Chayote, an economically vital cucurbit crop, faces severe production and quality constraints due to increasing drought stress. Despite this threat, systematic identification and analysis of the GARP-ARR-B transcription factor family in chayote remain unreported. This study identified 11 ARR-B transcription factors in chayote, with focused investigation on the drought-responsive gene SeAPRR2. SeAPRR2 exhibited rapid induction under PEG-simulated drought, and its heterologous expression significantly enhanced osmotic stress tolerance in yeast. Furthermore, SeAPRR2 overexpression in tomato substantially improved drought resistance, manifested through reduced wilting, decreased electrolyte leakage, lower malondialdehyde content, elevated proline accumulation, attenuated reactive oxygen species (ROS), and accelerated stomatal closure. The interaction between SeAPRR2 and the metallochaperone SeHIPP3 was confirmed by Y2H, LCI, BIFC and molecular docking. Additionally, DAP-seq, Y1H, and LUC assays demonstrated SeAPRR2's direct binding and transcriptional activation of SeP5CS1 and SeNCED5. Collectively, SeAPRR2 synchronously enhances drought tolerance through proline-mediated osmotic adjustment and ABA-triggered stomatal closure, suggesting its potential as a candidate gene for enhancing drought tolerance in chayote germplasm.

查看原文本刊更多论文

GARP-ARR-B家族转录因子SeAPRR2正调控佛手瓜（Sechium edule）的耐旱性。

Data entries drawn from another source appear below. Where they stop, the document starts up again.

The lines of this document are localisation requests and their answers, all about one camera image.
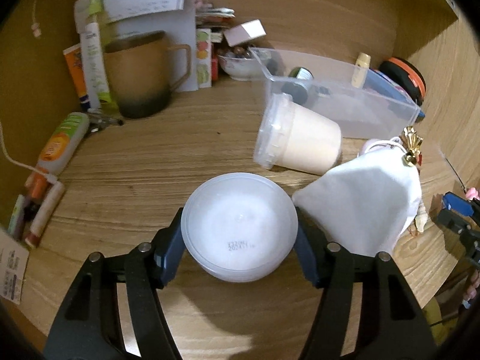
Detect white drawstring cloth bag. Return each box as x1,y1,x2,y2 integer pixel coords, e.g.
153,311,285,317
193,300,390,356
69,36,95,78
292,140,422,257

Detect white round plastic tub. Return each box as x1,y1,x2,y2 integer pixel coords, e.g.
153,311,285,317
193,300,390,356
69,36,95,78
181,172,299,283

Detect beige lidded plastic cup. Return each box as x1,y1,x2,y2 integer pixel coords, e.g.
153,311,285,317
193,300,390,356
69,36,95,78
253,93,342,176

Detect dark green pump bottle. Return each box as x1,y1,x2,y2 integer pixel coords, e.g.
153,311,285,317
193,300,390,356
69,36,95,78
281,67,314,105

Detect printed receipt paper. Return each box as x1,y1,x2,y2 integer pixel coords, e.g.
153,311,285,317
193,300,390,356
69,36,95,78
0,228,29,305

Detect white lip balm stick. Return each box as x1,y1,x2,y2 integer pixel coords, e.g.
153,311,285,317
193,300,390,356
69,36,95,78
24,181,65,249

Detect black orange zip case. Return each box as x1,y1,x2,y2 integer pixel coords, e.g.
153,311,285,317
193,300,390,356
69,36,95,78
378,57,427,107

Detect clear plastic storage bin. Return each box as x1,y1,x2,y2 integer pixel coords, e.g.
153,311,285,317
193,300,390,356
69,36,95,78
250,47,421,139

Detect blue patchwork pouch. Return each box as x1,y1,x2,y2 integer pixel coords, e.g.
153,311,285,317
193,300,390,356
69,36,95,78
364,69,421,120

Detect cream lotion bottle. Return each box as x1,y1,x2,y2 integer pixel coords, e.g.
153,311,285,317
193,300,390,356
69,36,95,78
352,53,371,89

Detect orange green cream tube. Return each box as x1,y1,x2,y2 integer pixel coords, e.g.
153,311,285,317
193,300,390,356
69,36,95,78
26,111,91,199

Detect brown ceramic mug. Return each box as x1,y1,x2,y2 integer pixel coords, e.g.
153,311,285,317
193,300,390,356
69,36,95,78
103,31,192,119

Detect small bowl of trinkets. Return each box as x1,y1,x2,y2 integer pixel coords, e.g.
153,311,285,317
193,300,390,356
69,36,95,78
217,49,264,81

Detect orange tube behind bottle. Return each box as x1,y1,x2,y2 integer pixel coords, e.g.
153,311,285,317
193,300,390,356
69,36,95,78
63,43,90,112

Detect small pink white box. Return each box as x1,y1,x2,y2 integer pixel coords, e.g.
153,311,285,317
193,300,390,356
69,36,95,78
224,19,266,47

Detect fruit print carton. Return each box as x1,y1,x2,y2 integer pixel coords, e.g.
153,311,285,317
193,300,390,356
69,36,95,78
196,28,212,89

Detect stack of booklets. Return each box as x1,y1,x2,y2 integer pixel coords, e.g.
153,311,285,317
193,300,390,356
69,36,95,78
193,0,235,29

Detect white paper sheets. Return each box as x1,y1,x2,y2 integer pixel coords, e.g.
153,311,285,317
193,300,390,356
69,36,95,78
74,0,200,93

佛手瓜是一种经济上至关重要的瓜类作物，由于日益严重的干旱胁迫，佛手瓜面临严重的产量和质量限制。尽管存在这种威胁，但佛手瓜中GARP-ARR-B转录因子家族的系统鉴定和分析仍未见报道。本研究鉴定了佛手瓜中11个ARR-B转录因子，重点研究了干旱响应基因SeAPRR2。SeAPRR2在peg模拟干旱条件下被快速诱导，其异源表达显著提高了酵母的渗透胁迫耐受性。此外，SeAPRR2在番茄中的过表达显著提高了番茄的抗旱性，表现为减少萎蔫、减少电解质泄漏、降低丙二醛含量、增加脯氨酸积累、减弱活性氧（ROS）和加速气孔关闭。通过Y2H、LCI、BIFC和分子对接证实了SeAPRR2与金属伴侣蛋白SeHIPP3的相互作用。此外，DAP-seq、Y1H和LUC检测显示SeAPRR2直接结合并转录激活SeP5CS1和seenced5。综上所述，SeAPRR2通过脯氨酸介导的渗透调节和aba触发的气孔关闭同步增强了佛手瓜种质的耐旱性，表明其可能是增强佛手瓜种质抗旱性的候选基因。

本文章由计算机程序翻译，如有差异，请以英文原文为准。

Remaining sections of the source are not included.